§ Problem requirements:
Across the whole listing, copy out every line that includes the string "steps".

§ Extracted material:
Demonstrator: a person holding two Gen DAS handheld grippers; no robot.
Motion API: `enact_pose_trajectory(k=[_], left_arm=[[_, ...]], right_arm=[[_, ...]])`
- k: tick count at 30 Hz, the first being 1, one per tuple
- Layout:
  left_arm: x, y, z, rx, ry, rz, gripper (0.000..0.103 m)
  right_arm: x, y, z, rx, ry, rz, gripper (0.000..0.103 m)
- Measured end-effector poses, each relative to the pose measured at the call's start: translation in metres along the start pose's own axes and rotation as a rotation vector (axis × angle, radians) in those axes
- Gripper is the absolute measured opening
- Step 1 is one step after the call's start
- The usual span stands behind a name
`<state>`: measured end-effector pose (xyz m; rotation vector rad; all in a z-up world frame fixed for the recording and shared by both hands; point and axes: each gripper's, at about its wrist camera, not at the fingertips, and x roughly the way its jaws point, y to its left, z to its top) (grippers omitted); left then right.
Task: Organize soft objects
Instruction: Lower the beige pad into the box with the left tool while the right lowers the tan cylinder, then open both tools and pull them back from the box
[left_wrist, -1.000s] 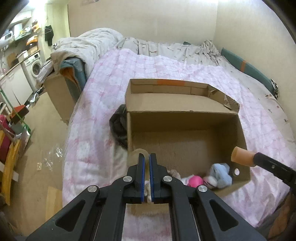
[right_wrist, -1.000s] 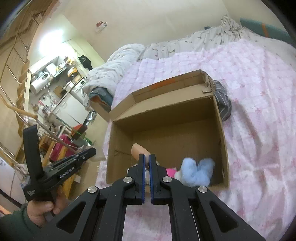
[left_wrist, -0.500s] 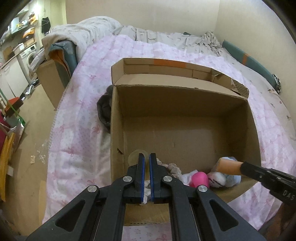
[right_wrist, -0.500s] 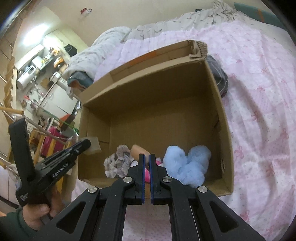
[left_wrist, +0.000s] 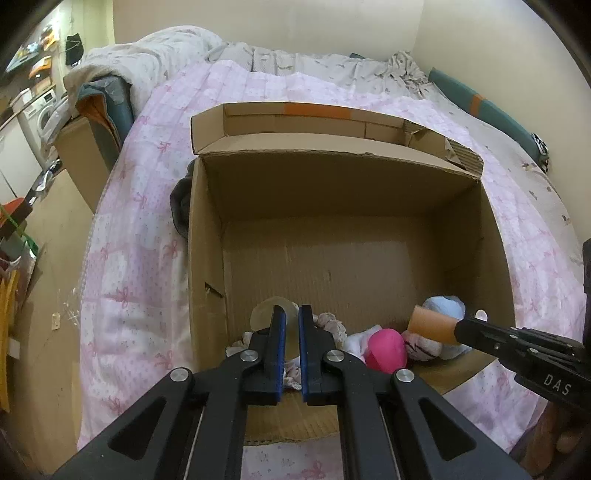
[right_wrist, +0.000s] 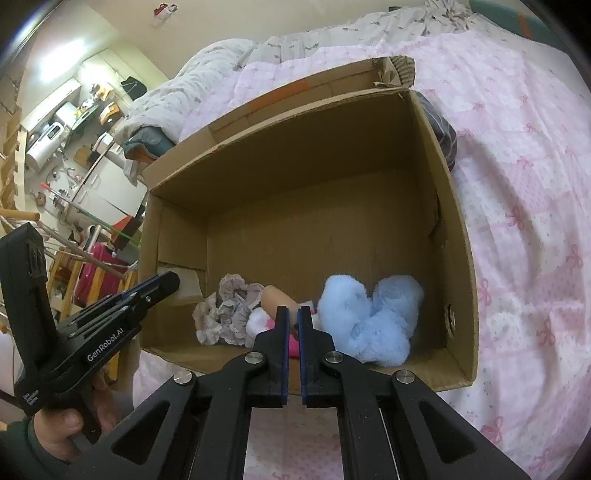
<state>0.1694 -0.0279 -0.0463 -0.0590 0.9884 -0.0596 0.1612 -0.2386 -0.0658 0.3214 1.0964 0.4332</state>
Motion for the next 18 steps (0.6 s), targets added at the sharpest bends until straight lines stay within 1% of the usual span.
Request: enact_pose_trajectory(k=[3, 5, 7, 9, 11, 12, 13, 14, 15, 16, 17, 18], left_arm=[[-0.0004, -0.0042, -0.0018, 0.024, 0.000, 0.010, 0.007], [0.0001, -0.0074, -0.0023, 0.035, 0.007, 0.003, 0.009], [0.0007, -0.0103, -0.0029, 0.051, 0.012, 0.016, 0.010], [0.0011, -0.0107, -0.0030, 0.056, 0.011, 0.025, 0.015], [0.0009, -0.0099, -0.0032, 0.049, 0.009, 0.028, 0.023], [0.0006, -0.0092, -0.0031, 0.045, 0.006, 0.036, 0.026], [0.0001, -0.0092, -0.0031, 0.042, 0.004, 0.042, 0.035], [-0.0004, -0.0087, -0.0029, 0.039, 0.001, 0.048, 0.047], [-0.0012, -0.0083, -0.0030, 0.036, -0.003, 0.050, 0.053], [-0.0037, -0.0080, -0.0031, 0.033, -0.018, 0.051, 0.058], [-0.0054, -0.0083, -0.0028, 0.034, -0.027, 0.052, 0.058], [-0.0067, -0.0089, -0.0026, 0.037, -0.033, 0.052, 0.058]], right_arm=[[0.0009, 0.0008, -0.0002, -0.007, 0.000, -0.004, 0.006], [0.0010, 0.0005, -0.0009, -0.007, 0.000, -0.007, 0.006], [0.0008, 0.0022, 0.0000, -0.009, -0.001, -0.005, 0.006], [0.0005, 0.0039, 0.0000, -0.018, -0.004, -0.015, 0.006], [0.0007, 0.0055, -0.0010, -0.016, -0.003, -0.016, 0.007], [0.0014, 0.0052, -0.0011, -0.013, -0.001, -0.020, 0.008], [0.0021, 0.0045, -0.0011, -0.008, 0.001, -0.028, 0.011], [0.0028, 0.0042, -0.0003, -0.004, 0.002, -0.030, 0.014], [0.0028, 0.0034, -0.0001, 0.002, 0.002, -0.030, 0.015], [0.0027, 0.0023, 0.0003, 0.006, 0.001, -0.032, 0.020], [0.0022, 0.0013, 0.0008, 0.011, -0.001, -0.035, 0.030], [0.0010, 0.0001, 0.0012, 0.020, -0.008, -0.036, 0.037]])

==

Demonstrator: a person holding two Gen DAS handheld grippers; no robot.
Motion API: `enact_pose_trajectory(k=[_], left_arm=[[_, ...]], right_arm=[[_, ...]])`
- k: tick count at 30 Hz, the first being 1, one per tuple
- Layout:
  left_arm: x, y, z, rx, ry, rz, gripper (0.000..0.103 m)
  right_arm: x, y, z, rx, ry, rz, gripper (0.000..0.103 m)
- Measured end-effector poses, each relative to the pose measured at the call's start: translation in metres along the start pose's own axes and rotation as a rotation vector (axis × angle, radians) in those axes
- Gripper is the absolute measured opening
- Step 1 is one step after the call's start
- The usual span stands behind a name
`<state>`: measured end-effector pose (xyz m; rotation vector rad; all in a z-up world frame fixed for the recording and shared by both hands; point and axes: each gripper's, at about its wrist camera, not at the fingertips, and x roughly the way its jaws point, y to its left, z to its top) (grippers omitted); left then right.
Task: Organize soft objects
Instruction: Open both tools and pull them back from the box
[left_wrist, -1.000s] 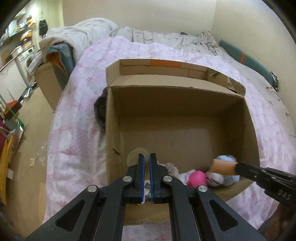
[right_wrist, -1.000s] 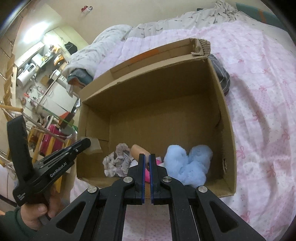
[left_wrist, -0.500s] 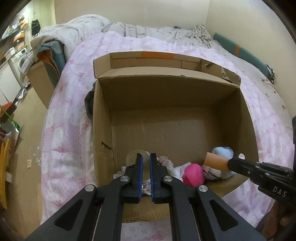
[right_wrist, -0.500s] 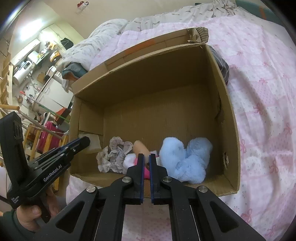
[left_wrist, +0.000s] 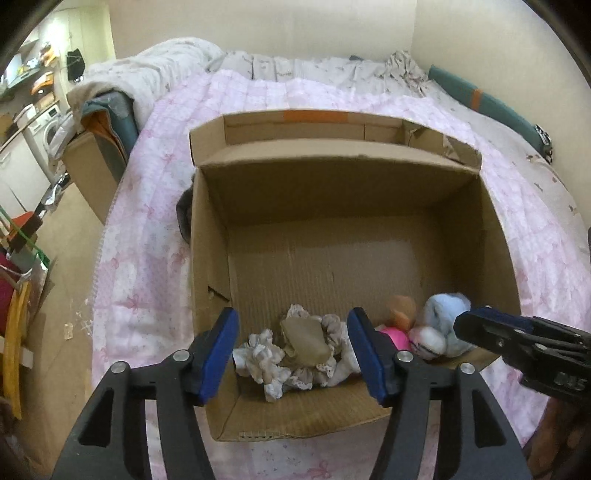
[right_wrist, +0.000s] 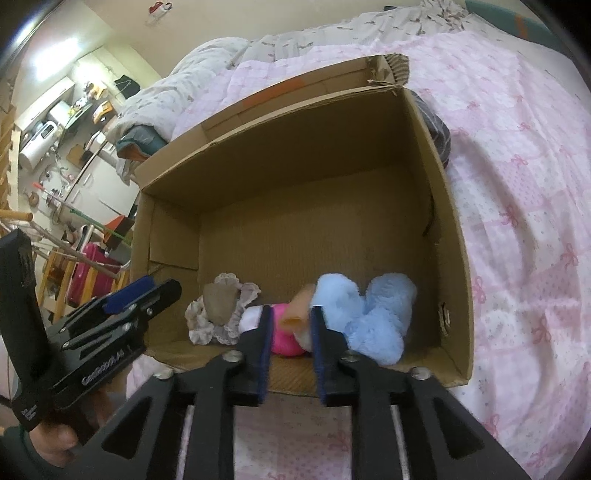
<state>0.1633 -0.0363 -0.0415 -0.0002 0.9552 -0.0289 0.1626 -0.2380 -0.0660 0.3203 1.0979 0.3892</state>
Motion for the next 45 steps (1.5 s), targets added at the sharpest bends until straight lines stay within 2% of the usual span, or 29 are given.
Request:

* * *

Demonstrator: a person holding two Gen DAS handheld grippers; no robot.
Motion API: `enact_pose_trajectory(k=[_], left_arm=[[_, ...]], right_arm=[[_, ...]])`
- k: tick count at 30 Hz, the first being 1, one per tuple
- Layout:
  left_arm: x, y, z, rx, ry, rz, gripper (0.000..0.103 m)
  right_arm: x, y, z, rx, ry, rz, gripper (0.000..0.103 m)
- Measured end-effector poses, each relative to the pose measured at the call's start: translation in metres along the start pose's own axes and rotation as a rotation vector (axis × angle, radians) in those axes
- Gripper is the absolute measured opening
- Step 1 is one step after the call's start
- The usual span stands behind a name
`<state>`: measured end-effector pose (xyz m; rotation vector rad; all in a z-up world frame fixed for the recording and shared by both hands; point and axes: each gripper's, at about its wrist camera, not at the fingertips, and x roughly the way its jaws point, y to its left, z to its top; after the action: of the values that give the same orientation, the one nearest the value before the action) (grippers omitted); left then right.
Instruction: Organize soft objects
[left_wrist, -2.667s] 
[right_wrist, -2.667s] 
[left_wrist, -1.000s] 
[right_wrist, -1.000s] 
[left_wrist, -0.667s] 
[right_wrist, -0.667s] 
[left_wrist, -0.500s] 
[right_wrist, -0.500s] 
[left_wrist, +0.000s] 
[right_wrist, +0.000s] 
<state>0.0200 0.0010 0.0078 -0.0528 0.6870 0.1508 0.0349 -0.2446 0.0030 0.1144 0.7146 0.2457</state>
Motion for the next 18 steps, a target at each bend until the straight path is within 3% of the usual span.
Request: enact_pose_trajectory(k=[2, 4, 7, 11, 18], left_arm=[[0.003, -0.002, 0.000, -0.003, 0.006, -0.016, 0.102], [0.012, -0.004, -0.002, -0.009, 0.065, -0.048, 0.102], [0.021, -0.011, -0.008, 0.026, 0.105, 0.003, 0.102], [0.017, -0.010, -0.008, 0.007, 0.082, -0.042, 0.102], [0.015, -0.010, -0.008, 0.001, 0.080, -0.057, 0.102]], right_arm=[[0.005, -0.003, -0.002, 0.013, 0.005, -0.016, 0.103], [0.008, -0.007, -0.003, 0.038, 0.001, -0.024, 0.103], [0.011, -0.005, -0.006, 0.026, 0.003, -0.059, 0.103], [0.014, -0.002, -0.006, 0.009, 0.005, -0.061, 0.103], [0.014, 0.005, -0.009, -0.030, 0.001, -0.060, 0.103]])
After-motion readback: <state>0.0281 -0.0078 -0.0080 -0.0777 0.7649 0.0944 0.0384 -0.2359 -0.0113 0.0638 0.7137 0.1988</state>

§ Answer to the problem:
Motion for the next 18 steps (0.6 s), targets added at the sharpest bends until straight lines stay within 1% of the usual span.
Motion for the next 45 steps (1.5 s), targets added at the sharpest bends until straight lines stay within 2% of the usual span, or 29 are given.
Motion for the next 18 steps, a target at each bend until the straight path is within 3% of the usual span.

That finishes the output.